§ **WHAT YOU ARE ASKED TO DO**:
Keeping pictures out, repeat the lines of the listing below exactly, starting at its first line and finishing with the one that holds "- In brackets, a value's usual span".

§ **DATASET CONTENT**:
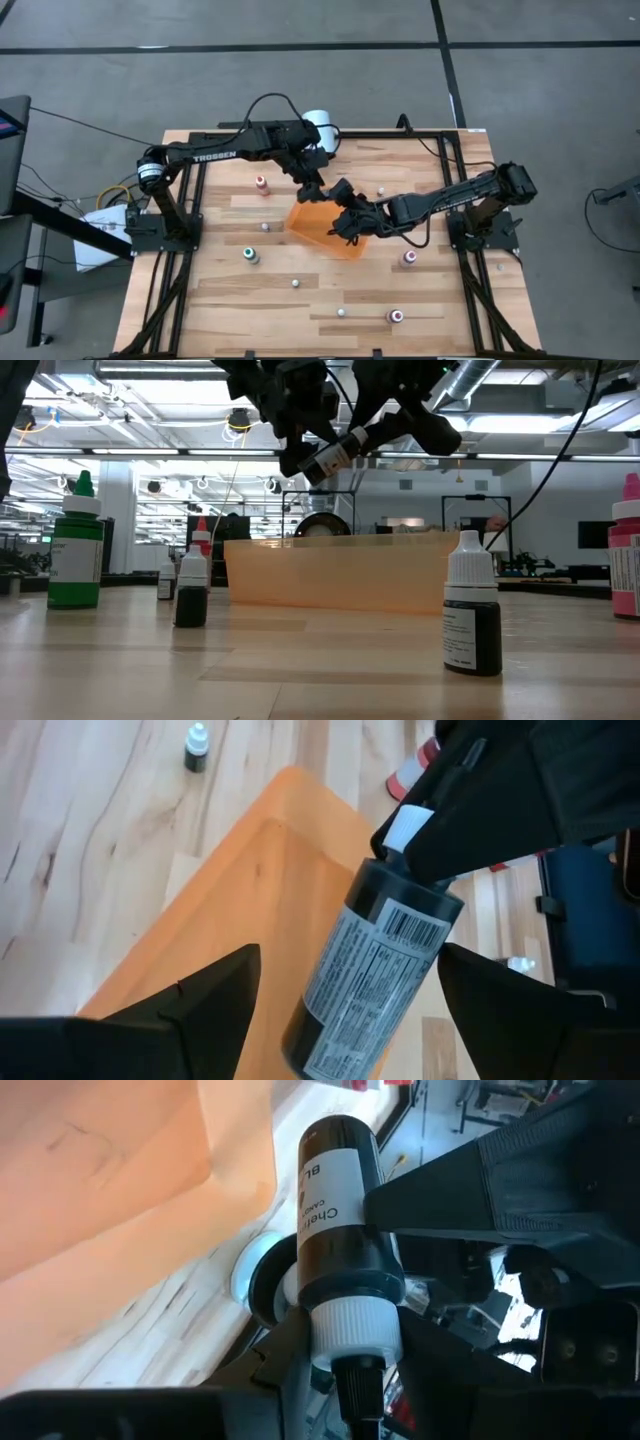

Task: Pick & Place food coloring
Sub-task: Put the large black food coloring bottle into the bin

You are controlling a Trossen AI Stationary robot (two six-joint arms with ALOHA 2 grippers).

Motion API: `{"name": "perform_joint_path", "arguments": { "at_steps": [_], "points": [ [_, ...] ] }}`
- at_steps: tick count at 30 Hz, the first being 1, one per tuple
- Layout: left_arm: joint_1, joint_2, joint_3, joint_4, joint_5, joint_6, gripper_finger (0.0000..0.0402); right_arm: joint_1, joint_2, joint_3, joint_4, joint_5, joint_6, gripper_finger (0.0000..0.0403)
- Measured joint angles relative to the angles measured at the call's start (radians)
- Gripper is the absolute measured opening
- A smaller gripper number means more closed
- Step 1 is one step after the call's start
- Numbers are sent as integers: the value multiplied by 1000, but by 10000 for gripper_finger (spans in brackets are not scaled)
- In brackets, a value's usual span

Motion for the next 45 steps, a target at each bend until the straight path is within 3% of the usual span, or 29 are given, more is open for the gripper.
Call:
{"name": "perform_joint_path", "arguments": {
  "at_steps": [26, 31, 40, 45],
  "points": [
    [-12, 29, -2, -40, 150, 107, 291, -2, 0, 0, 50, -41, -47, 124],
    [-11, 31, -2, -31, 150, 120, 253, -2, 0, 0, 44, -43, -47, 124],
    [-9, 32, -2, -29, 154, 130, 144, -2, 0, 0, 44, -43, -47, 124],
    [-9, 32, -2, -28, 154, 129, 119, -2, 0, 0, 44, -43, -40, 124]
  ]
}}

§ **RESULT**:
Task: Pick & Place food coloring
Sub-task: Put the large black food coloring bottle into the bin

You are controlling a Trossen AI Stationary robot (two six-joint arms with ALOHA 2 grippers).

Motion API: `{"name": "perform_joint_path", "arguments": { "at_steps": [_], "points": [ [_, ...] ] }}`
- at_steps: tick count at 30 Hz, the first being 1, one per tuple
- Layout: left_arm: joint_1, joint_2, joint_3, joint_4, joint_5, joint_6, gripper_finger (0.0000..0.0402); right_arm: joint_1, joint_2, joint_3, joint_4, joint_5, joint_6, gripper_finger (0.0000..0.0403)
- Measured joint angles relative to the angles measured at the call's start (radians)
- Gripper is the absolute measured opening
- A smaller gripper number means more closed
- Step 1 is one step after the call's start
- Numbers are sent as integers: the value multiplied by 1000, but by 10000 for gripper_finger (spans in brackets are not scaled)
- In brackets, a value's usual span

This answer is finished.